Le poète de Bellevue de Gérard Georges (Presses de la Cité)

 

« Littérature sans Frontières » est une chronique de Pierre Guelff sur « Fréquence Terre ».

 

 

9782258101159.pngChaque chapitre – il y en a vingt-cinq – du « Poète de Bellevue » de Gérard Georges paru aux « Presses de la Cité » est un hymne à la littérature. C’est l’histoire romancée de Jocelyn Marsin, poète auvergnat méconnu du XIXe siècle, racontée avec passion par un auteur talentueux.

 

La mère de Jocelyn (et de son frère Edmond) n’était pas facile. Même son gentil mari, Jean-Baptiste, pharmacien et homme d’affaires, en convenait : « Ma très chère Marguerite a du caractère. », ce qui revenait à dire qu’elle avait un très mauvais caractère. Elle n’hésitait d’ailleurs pas à user et à abuser du martinet pour zébrer les fesses de ses enfants.

 

Mais ceux-ci s’y faisaient vaille que vaille et se réfugiaient auprès de leur précepteur. Il les avait intéressés à la poésie : « Elle pourrait être le remède à tous les maux dont souffre l’humanité… » disait-il.

 

Tous les maux ? Hélas, lisons un écrit de la plume de Jocelyn : « Le talent ne fait pas tout. Il faut encore pouvoir survivre. »

 

La médecine lui recommanda de séjourner à la mer et au soleil pour soigner sa phtisie galopante (aujourd’hui appelée tuberculose pulmonaire).
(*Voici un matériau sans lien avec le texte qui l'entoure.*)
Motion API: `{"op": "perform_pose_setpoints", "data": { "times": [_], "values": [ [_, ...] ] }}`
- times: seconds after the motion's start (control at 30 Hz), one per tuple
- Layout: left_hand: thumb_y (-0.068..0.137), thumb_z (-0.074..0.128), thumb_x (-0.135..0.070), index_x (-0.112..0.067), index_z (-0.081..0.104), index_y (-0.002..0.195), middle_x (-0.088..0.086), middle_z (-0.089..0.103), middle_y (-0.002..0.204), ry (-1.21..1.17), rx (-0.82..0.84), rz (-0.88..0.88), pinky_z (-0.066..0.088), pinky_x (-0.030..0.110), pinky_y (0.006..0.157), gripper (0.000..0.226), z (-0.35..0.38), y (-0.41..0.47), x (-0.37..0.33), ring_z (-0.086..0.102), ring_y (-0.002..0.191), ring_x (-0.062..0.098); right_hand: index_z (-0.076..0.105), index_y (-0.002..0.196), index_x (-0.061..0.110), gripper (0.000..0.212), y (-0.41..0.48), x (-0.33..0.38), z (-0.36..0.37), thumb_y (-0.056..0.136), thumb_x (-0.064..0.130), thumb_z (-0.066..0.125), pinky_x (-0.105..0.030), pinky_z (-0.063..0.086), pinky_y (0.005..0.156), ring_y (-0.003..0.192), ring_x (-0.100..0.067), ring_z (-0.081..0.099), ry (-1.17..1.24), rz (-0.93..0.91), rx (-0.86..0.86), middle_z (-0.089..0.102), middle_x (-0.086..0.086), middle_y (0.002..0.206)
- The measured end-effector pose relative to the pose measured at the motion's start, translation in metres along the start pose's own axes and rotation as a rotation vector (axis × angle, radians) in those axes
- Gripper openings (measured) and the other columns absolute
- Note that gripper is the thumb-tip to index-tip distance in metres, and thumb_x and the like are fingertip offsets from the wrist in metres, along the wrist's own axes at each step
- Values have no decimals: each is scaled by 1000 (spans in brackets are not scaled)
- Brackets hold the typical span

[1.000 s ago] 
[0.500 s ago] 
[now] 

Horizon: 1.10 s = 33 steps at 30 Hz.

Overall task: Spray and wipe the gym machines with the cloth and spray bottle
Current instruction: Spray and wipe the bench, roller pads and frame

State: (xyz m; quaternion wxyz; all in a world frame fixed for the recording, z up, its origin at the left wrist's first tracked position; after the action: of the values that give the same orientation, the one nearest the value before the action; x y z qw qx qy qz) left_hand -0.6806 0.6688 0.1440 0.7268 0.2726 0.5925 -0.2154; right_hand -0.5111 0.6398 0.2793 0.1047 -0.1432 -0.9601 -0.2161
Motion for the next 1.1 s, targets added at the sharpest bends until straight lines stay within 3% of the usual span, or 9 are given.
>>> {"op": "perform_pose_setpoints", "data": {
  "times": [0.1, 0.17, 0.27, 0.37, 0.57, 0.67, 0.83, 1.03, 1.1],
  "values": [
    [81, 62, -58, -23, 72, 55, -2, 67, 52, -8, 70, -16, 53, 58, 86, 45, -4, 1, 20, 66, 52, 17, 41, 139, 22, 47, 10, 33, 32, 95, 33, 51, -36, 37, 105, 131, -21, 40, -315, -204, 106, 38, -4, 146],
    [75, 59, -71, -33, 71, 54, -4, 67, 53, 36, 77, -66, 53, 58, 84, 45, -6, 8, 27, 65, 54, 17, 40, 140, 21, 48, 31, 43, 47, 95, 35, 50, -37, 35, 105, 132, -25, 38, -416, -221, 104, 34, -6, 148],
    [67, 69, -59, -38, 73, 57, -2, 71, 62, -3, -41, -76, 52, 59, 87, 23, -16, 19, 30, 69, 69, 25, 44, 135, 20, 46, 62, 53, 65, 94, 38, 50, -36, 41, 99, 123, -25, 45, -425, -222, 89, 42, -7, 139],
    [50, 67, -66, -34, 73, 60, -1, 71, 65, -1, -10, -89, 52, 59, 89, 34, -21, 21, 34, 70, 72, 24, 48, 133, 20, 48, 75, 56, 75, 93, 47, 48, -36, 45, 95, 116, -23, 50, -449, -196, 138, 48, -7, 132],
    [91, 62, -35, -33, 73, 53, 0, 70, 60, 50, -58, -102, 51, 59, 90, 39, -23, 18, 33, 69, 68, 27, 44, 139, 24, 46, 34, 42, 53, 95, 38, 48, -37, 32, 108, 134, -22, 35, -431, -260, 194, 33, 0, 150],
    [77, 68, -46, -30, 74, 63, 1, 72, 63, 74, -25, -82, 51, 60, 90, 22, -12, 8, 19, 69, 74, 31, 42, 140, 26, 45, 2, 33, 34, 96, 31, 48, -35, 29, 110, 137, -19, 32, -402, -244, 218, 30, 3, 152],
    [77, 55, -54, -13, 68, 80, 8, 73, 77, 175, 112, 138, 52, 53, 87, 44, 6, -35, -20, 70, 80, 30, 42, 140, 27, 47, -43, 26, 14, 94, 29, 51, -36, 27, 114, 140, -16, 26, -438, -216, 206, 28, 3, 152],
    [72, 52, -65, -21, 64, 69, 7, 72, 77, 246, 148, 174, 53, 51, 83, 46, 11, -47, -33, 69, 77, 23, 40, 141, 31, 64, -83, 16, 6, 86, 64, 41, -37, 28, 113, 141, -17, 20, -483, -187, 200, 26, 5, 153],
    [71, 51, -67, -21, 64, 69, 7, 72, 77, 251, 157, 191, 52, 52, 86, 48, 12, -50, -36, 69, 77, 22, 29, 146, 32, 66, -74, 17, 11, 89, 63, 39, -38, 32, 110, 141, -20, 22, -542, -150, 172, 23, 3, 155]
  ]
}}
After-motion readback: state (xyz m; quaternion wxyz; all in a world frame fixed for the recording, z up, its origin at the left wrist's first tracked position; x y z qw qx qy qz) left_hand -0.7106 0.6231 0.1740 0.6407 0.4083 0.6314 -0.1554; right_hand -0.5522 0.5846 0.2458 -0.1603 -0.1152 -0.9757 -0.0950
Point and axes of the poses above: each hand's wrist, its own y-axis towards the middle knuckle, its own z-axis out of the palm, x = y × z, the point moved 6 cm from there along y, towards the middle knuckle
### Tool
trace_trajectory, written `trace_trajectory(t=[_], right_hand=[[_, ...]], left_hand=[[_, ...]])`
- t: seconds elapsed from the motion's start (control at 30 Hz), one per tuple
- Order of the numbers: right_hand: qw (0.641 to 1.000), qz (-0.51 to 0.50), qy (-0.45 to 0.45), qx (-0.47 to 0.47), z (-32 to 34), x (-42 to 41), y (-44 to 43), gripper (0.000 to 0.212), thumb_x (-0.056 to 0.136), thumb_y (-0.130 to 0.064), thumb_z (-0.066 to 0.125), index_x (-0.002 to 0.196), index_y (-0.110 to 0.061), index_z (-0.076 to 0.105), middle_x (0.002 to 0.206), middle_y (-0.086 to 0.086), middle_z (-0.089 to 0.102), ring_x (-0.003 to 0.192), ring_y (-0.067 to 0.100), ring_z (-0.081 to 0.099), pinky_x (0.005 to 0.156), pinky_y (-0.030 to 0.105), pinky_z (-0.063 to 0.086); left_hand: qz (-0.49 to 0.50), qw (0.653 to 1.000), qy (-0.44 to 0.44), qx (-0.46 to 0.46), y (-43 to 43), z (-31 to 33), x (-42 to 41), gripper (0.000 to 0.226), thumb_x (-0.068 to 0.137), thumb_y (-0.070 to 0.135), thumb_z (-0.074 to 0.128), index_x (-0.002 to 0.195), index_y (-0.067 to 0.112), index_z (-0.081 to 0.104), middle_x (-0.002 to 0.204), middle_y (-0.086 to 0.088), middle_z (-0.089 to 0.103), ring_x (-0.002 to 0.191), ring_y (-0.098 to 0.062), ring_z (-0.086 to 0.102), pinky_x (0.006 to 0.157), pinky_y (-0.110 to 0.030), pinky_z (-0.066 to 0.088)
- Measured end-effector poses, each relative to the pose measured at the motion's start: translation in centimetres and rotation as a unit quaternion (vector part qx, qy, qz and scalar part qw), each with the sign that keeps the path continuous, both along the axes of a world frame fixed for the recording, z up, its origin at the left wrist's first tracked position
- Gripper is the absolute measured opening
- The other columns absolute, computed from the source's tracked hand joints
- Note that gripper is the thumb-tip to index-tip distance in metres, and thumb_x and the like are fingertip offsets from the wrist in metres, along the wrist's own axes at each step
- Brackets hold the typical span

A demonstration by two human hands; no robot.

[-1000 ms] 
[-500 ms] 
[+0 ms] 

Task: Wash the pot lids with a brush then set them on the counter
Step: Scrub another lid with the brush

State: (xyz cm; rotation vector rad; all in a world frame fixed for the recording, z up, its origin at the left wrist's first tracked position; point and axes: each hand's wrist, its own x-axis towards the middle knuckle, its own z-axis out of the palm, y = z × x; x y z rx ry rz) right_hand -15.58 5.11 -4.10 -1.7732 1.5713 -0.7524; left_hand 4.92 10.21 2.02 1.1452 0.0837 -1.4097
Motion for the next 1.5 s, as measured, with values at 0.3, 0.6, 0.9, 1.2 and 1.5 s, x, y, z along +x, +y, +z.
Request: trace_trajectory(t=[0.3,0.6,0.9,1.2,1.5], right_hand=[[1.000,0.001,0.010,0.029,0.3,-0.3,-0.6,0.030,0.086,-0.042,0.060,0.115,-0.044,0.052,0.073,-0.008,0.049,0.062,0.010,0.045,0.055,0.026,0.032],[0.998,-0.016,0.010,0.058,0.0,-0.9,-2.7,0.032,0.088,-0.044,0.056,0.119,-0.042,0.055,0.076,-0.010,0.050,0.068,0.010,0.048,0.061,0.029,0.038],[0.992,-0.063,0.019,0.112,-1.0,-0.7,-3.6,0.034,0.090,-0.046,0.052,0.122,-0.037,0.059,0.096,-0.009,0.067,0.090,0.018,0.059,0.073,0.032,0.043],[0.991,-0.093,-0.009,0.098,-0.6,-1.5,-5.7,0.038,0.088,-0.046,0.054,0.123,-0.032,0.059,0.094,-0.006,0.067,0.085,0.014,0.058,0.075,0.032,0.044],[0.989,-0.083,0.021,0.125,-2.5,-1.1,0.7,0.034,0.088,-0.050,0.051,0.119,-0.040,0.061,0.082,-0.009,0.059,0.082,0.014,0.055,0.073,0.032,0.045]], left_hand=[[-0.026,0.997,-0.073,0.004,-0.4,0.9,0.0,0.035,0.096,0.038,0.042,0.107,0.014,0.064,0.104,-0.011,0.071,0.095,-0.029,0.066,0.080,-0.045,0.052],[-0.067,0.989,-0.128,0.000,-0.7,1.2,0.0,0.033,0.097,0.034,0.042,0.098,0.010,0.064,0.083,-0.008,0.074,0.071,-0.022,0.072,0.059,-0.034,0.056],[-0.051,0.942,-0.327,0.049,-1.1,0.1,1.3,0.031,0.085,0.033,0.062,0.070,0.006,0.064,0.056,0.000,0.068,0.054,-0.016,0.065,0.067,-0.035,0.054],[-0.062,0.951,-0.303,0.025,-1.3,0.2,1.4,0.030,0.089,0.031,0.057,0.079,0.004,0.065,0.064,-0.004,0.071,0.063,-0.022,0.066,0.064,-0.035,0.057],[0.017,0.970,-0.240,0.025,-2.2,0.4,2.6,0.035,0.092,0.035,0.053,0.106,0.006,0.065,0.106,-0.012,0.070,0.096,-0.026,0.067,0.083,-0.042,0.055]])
À Nice, il se promenait sur les plages de galets et écoutait le clapotis des vagues sur la jetée. Il crachait directement du sang dans la mer, comme si les flots pouvaient engloutir son mal.

 

Un matin de fin novembre 1875 (il avait 31 ans), il écrivit : « Je suis vivant ! Chaque jour, je considère que la chose relève du miracle. »

 

Il écrira jusqu’en janvier 1876, dont ces mots emplis de sérénité sur son état et son destin : « Finis les rêves de gloire littéraire. Si par quelque miracle, j’en obtenais un semblant, ce ne pourrait être qu’à titre posthume. Aussi, nul enfant issu de mon sang ne pourra jamais clamer à la face du monde qu’il est fier de son père. »

 

Assurément, l’évocation, même romancée, de ce destin exceptionnel mérite d’être connue et reconnue.